**What you need to do:** Your answer should consist of every line from the records that holds the string "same".

**Records to process:**

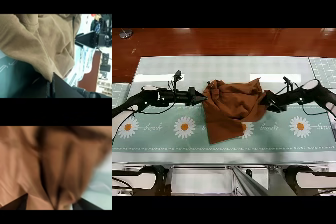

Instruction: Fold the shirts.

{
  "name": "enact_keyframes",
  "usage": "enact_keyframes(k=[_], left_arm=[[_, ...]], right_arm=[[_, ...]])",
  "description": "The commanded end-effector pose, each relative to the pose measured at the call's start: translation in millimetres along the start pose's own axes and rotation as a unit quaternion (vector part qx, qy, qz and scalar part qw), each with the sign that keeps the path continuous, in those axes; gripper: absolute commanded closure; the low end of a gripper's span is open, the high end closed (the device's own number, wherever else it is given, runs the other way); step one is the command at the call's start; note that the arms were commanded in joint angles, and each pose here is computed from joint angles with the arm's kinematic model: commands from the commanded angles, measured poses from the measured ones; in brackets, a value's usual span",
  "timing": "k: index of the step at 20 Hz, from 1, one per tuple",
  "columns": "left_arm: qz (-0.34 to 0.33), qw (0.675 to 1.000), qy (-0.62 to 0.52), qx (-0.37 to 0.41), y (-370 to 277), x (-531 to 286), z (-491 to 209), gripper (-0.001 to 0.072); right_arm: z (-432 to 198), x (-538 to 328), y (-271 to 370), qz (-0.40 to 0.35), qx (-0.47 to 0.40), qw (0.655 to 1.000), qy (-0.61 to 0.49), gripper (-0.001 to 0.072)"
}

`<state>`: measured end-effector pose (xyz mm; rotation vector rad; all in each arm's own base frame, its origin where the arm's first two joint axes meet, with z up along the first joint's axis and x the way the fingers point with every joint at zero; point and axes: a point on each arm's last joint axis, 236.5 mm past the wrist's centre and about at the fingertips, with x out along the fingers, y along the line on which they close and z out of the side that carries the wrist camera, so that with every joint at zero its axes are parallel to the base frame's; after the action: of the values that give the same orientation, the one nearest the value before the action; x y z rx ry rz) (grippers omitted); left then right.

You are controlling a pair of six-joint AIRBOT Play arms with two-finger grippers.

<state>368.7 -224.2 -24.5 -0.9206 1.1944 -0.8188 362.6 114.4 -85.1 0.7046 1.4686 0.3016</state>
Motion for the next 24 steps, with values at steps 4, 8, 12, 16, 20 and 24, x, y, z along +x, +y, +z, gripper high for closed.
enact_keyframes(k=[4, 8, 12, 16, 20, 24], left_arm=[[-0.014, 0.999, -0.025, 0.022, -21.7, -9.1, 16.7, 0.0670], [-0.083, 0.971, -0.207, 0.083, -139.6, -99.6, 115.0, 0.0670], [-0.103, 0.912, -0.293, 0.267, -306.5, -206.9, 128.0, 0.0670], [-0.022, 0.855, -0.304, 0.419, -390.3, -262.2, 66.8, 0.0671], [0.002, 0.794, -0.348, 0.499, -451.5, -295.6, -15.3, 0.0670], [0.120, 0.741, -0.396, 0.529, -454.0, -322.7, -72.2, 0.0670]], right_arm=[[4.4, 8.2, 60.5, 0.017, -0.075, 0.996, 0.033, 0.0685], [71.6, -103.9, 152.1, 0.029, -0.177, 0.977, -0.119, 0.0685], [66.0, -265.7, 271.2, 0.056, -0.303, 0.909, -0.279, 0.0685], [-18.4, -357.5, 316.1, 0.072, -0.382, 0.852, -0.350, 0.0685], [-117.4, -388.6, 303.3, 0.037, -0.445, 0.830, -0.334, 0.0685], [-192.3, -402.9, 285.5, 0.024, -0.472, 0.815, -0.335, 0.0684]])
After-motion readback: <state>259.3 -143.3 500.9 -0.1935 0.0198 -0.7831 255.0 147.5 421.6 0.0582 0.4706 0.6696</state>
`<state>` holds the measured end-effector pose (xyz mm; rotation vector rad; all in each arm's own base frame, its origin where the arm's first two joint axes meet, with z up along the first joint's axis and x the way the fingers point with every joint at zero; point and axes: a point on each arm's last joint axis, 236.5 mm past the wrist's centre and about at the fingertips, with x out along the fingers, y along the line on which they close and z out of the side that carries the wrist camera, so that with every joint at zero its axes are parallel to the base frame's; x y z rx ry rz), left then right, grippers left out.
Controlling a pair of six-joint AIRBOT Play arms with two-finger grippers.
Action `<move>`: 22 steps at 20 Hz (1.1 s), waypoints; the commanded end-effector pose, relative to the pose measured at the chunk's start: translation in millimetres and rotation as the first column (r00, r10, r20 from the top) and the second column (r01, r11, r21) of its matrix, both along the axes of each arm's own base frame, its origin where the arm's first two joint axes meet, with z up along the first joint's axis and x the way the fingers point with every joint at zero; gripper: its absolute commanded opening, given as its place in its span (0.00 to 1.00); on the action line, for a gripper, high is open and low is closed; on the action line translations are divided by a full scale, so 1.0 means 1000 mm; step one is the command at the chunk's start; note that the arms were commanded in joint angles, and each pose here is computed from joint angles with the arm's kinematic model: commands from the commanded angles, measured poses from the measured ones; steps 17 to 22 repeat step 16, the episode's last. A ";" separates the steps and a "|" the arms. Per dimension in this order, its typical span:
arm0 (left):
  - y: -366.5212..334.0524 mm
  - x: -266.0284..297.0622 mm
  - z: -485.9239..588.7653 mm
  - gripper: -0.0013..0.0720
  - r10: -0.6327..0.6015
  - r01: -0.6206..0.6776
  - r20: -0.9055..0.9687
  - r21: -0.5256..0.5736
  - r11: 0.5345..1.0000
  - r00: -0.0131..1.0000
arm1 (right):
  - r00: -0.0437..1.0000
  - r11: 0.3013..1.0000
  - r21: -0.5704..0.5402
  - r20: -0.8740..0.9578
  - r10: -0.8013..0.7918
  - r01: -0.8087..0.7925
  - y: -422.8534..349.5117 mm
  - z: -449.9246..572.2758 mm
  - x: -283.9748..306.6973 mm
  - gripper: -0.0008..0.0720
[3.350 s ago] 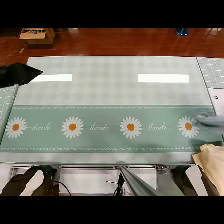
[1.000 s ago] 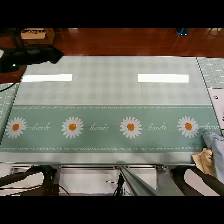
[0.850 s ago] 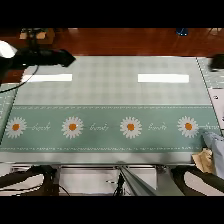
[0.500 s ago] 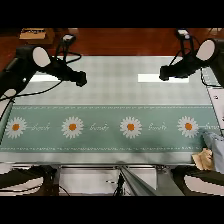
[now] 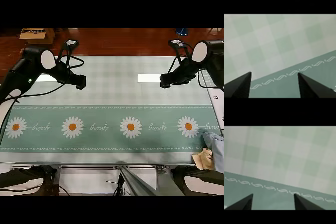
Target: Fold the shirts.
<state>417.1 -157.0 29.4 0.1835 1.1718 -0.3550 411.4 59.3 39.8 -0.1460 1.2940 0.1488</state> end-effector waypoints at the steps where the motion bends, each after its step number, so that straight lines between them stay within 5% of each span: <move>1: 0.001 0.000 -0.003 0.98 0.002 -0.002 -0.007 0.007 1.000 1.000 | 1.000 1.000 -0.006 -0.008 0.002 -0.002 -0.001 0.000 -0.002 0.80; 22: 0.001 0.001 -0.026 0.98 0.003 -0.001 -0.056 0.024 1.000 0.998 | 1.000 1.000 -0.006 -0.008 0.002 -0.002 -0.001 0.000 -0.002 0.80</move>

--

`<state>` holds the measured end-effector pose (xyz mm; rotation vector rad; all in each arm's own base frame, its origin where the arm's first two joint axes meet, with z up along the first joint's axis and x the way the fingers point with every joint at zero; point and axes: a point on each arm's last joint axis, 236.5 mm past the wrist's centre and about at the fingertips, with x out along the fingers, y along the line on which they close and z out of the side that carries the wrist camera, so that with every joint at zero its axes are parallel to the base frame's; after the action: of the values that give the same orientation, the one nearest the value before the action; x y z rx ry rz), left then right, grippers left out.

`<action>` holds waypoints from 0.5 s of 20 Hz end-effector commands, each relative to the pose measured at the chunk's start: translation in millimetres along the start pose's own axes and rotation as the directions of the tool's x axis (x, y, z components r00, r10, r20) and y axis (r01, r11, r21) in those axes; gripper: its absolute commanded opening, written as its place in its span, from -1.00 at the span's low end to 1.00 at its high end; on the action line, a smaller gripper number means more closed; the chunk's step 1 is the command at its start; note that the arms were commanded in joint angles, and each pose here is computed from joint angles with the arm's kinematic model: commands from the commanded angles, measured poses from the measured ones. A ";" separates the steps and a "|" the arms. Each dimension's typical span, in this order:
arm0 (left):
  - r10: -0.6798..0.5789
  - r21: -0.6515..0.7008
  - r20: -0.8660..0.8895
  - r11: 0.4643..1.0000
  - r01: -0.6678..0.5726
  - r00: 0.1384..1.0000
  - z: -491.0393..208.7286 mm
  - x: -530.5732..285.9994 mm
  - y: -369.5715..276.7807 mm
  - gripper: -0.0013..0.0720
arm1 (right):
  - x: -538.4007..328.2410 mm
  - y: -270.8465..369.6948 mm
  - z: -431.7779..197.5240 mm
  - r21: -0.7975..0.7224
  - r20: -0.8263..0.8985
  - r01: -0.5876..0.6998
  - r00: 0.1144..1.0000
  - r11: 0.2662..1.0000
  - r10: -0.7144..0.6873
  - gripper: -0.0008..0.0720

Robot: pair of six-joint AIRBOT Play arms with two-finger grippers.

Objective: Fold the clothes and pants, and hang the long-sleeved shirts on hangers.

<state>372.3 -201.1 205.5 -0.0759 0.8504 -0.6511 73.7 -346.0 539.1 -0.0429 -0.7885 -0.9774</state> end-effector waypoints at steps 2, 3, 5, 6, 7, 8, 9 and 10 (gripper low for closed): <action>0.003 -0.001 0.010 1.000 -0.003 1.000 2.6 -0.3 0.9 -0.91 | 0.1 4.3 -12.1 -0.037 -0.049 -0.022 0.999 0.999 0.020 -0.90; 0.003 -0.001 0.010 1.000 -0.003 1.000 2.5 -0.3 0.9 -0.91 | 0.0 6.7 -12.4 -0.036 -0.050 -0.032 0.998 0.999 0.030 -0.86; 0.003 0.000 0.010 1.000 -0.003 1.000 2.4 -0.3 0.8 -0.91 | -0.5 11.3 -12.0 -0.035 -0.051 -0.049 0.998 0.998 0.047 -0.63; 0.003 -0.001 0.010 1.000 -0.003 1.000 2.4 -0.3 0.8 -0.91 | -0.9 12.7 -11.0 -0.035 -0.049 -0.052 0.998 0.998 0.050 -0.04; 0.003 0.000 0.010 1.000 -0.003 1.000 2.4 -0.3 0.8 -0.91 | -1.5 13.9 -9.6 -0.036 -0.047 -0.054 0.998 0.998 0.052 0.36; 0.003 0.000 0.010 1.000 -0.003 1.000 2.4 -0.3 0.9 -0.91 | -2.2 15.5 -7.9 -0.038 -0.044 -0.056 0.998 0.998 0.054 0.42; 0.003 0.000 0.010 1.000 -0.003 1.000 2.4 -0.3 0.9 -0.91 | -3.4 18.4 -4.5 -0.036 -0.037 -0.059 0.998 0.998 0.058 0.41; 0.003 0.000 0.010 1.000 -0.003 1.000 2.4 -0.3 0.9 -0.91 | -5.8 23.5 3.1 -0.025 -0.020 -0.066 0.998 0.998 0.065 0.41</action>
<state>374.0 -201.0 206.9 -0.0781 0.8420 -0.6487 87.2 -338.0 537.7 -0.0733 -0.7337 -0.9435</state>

**Written reply:**
`<state>`: measured end-effector pose (xyz mm; rotation vector rad; all in each arm's own base frame, its origin where the arm's first two joint axes meet, with z up along the first joint's axis and x the way the fingers point with every joint at zero; point and axes: a point on each arm's last joint axis, 236.5 mm past the wrist's centre and about at the fingertips, with x out along the fingers, y along the line on which they close and z out of the side that carries the wrist camera, so that with every joint at zero its axes are parallel to the base frame's; after the action: of the values that give the same orientation, the one nearest the value before the action; x y z rx ry rz) (grippers omitted); left then right.
`<state>` holds the measured end-effector pose (xyz mm; rotation vector rad; all in each arm's own base frame, its origin where the arm's first two joint axes meet, with z up along the first joint's axis and x the way the fingers point with every joint at zero; point and axes: a point on each arm's last joint axis, 236.5 mm past the wrist's centre and about at the fingertips, with x out along the fingers, y along the line on which they close and z out of the side that carries the wrist camera, so that with every joint at zero its axes are parallel to the base frame's; after the action: of the values that give the same orientation, the one nearest the value before the action; x y z rx ry rz), left then right, grippers left out.

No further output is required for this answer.